##### PROVIDED MATERIAL #####

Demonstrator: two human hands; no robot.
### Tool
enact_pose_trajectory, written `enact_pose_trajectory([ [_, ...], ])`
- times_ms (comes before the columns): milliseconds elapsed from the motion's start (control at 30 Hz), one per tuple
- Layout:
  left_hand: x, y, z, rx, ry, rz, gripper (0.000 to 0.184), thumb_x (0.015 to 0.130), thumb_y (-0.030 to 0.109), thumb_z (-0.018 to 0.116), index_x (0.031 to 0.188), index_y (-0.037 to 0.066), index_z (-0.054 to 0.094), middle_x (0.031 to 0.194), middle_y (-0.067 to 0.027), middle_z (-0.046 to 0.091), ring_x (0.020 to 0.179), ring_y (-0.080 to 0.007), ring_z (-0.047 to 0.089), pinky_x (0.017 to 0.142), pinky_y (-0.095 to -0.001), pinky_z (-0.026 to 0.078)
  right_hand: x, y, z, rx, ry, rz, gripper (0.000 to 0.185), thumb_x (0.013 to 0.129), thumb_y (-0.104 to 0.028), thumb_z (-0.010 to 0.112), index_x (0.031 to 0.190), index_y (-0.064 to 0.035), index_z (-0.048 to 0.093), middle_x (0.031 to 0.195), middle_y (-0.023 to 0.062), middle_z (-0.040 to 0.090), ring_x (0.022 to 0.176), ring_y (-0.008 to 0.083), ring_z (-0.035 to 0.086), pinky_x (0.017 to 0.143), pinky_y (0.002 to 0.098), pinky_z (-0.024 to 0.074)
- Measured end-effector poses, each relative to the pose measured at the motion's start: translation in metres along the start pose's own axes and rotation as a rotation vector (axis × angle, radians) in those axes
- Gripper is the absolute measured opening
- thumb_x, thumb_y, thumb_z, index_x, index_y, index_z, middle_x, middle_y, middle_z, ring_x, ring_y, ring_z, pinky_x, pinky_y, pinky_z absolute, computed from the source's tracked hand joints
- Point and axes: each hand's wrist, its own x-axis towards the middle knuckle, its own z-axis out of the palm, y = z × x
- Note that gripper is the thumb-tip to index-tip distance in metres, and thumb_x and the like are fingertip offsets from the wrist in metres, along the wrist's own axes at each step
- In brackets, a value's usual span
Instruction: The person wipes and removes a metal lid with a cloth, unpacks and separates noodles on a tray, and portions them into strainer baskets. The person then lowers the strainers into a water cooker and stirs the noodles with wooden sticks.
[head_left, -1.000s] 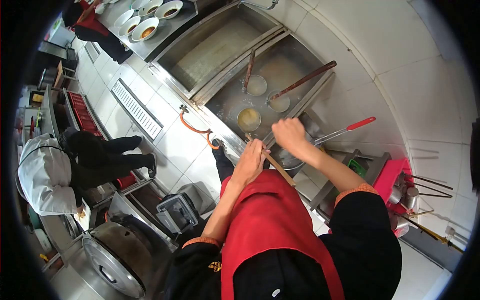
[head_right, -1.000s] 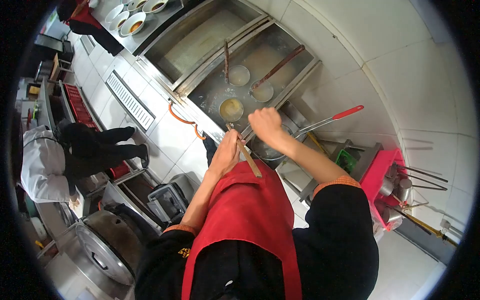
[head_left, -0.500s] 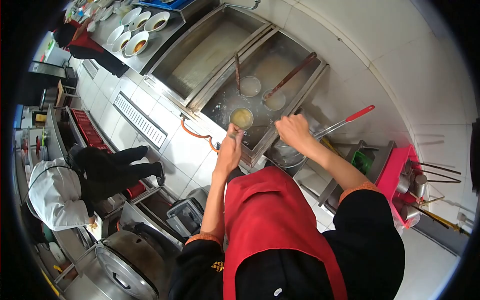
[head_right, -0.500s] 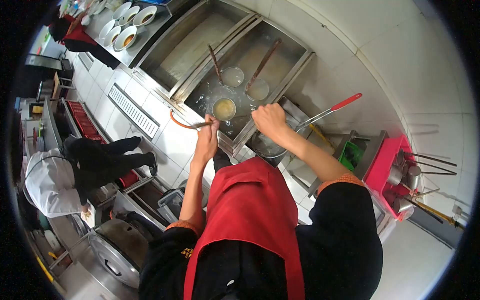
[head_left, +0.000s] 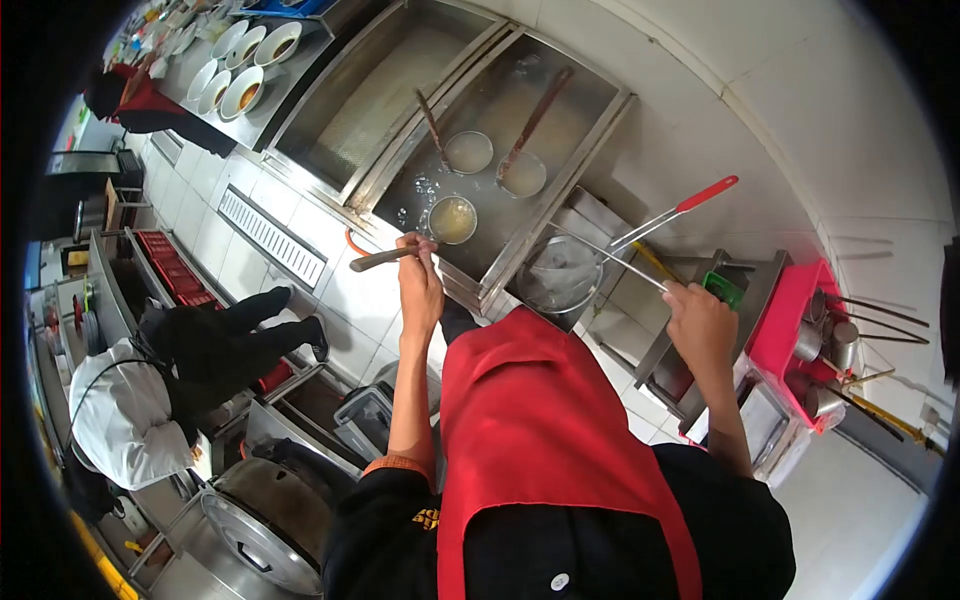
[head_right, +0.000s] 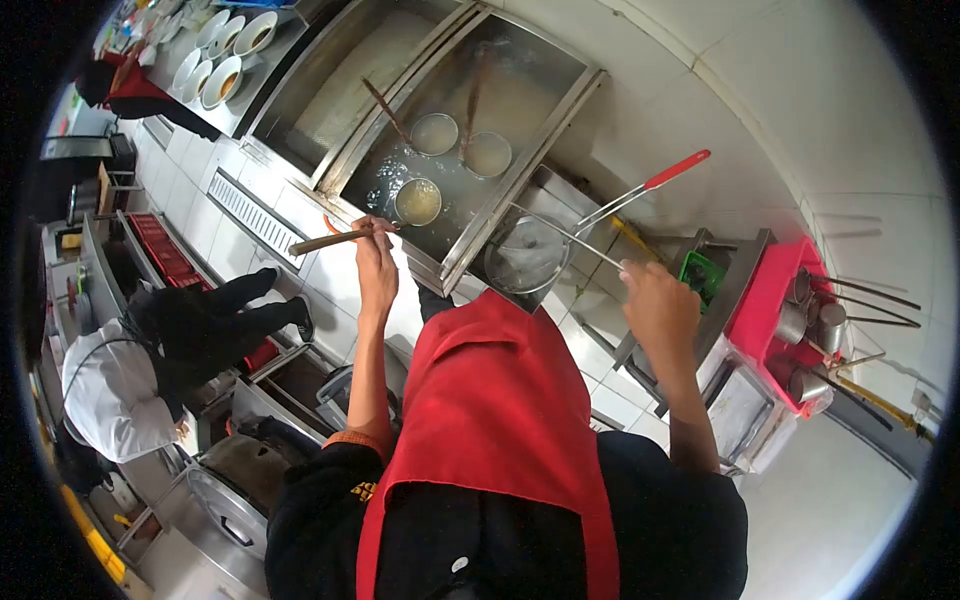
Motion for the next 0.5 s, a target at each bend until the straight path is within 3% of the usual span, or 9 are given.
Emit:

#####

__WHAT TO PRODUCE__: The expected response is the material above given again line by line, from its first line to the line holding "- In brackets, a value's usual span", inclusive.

__RESPONSE__:
Demonstrator: two human hands; no robot.
### Tool
enact_pose_trajectory, written `enact_pose_trajectory([ [_, ...], ])`
- times_ms (comes before the columns): milliseconds elapsed from the motion's start (control at 30 Hz), one per tuple
- Layout:
  left_hand: x, y, z, rx, ry, rz, gripper (0.000 to 0.184), thumb_x (0.015 to 0.130), thumb_y (-0.030 to 0.109), thumb_z (-0.018 to 0.116), index_x (0.031 to 0.188), index_y (-0.037 to 0.066), index_z (-0.054 to 0.094), middle_x (0.031 to 0.194), middle_y (-0.067 to 0.027), middle_z (-0.046 to 0.091), ring_x (0.020 to 0.179), ring_y (-0.080 to 0.007), ring_z (-0.047 to 0.089), pinky_x (0.017 to 0.142), pinky_y (-0.095 to -0.001), pinky_z (-0.026 to 0.078)
  right_hand: x, y, z, rx, ry, rz, gripper (0.000 to 0.185), thumb_x (0.013 to 0.129), thumb_y (-0.104 to 0.028), thumb_z (-0.010 to 0.112), index_x (0.031 to 0.190), index_y (-0.064 to 0.035), index_z (-0.048 to 0.093), middle_x (0.031 to 0.195), middle_y (-0.023 to 0.062), middle_z (-0.040 to 0.090), ring_x (0.022 to 0.176), ring_y (-0.008 to 0.083), ring_z (-0.035 to 0.086), pinky_x (0.017 to 0.143), pinky_y (0.002 to 0.098), pinky_z (-0.024 to 0.074)
- Measured end-effector poses, each relative to the pose measured at the motion's start: translation in metres along the start pose's own axes and rotation as a rotation vector (axis × angle, radians) in those axes
- Gripper is the absolute measured opening
- thumb_x, thumb_y, thumb_z, index_x, index_y, index_z, middle_x, middle_y, middle_z, ring_x, ring_y, ring_z, pinky_x, pinky_y, pinky_z absolute, computed from the source's tracked hand joints
- Point and axes: each hand's wrist, its own x-axis towards the middle knuckle, its own z-axis out of the palm, y = z × x
- Note that gripper is the thumb-tip to index-tip distance in metres, and thumb_x and the like are fingertip offsets from the wrist in metres, along the wrist's own axes at each step
- In brackets, a value's usual span

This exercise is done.